Para entender como a progressividade funciona, veja dois exemplos:
Exemplo 1 — salário de R$ 1.621,00
Como o salário está exatamente no limite da primeira faixa, aplica-se apenas a alíquota de 7,5%:
R$ 1.621,00 x 7,5% = R$ 121,58 de desconto
Exemplo 2 — salário de R$ 4.000,00
A contribuição é segmentada por faixas:
7,5% sobre R$ 1.621,00
9% sobre R$ 1.281,84 (diferença entre R$ 2.902,84 e R$ 1.621,00)
12% sobre R$ 1.097,15 (diferença entre R$ 4.000 e R$ 2.902,85)
O valor total somado resulta em: R$ 368,60 de desconto
Esse modelo distribui melhor o esforço contributivo e impede que o contribuinte pague o percentual máximo sobre todo o salário bruto.
Quando a nova tabela começa a aparecer no contracheque
Embora a tabela tenha passado a valer em 1º de janeiro de 2026, os descontos só aparecem no contracheque pago em fevereiro. Isso ocorre porque as contribuições incidem sobre o salário do mês anterior.
Na prática funciona assim:
salários pagos em janeiro de 2026 seguem a tabela antiga (referentes a dezembro/2025)
salários pagos em fevereiro de 2026 já usam a nova tabela (referentes a janeiro/2026)
Essa dinâmica se repete todos os anos e costuma gerar dúvidas entre trabalhadores, pois o reajuste não aparece imediatamente no pagamento de janeiro.
Quem é afetado pela tabela do INSS em 2026
A atualização impacta diferentes perfis de contribuintes. Veja como fica para cada grupo:
1. Trabalhadores CLT
Têm o desconto feito direto na folha e pago pela empresa.
2. Empregadores domésticos
Devem recolher a contribuição dos empregados conforme as alíquotas atualizadas.
3. Trabalhadores avulsos
Contribuem pela mesma tabela dos trabalhadores formais.
4. Autônomos e facultativos
Podem escolher entre:
11% sobre o salário mínimo (para aposentadoria no piso)
20% entre o mínimo e o teto (para acesso a todos os benefícios)
5. Microempreendedores Individuais (MEI)
Contribuem com 5% do salário mínimo, que subiu para R$ 1.621,00 em 2026. Isso representa uma guia mensal de R$ 81,05.
Para todos esses grupos, manter o recolhimento correto é essencial para garantir acesso a benefícios como:
aposentadoria
auxílio-doença
pensão por morte
salário-maternidade
BPC (em alguns casos, via CadÚnico e renda)
Reajuste também afeta benefícios, mínimo e teto do INSS
O mesmo INPC utilizado para corrigir as faixas também ajustou:
benefícios acima do salário mínimo (reajuste de 3,90%)
teto previdenciário, que passou para R$ 8.475,55
salário mínimo, que subiu para R$ 1.621,00
Com isso, a tabela de contribuição é sempre compatível com os novos limites da Previdência.

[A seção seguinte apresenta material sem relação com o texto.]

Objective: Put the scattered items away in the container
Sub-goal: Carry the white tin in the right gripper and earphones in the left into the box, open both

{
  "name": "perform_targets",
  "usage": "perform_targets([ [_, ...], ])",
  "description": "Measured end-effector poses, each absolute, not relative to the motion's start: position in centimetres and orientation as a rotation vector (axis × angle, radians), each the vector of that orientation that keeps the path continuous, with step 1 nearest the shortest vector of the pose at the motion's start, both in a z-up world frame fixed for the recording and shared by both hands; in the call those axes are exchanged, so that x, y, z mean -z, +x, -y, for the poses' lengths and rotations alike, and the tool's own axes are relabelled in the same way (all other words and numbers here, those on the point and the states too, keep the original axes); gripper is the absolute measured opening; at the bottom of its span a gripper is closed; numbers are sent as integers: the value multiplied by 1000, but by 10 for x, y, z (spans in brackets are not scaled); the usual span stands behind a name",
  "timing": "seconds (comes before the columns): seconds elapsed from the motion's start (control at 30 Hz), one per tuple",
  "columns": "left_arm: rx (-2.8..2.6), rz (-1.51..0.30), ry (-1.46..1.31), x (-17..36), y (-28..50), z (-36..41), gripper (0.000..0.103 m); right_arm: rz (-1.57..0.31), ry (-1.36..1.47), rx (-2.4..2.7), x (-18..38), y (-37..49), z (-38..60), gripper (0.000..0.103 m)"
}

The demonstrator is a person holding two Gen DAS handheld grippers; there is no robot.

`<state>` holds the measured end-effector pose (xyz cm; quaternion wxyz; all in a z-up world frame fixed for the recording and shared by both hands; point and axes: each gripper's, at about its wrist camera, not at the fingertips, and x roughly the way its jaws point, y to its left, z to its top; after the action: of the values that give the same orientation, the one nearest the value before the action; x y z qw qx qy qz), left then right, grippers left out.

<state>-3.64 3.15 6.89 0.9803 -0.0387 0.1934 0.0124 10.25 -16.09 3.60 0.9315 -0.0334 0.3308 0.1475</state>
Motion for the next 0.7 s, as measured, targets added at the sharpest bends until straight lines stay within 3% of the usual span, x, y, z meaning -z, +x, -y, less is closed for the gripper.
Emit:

Por que o reajuste anual é necessário
A atualização da tabela ocorre por três motivos principais:
impedir que a inflação “corra por dentro” das faixas e aumente a tributação real;
preservar o poder de compra do trabalhador;
manter o equilíbrio financeiro e atuarial da Previdência.
Sem correção, trabalhadores teriam desconto maior sem aumento real de salário, fenômeno conhecido como “defasagem tributária”.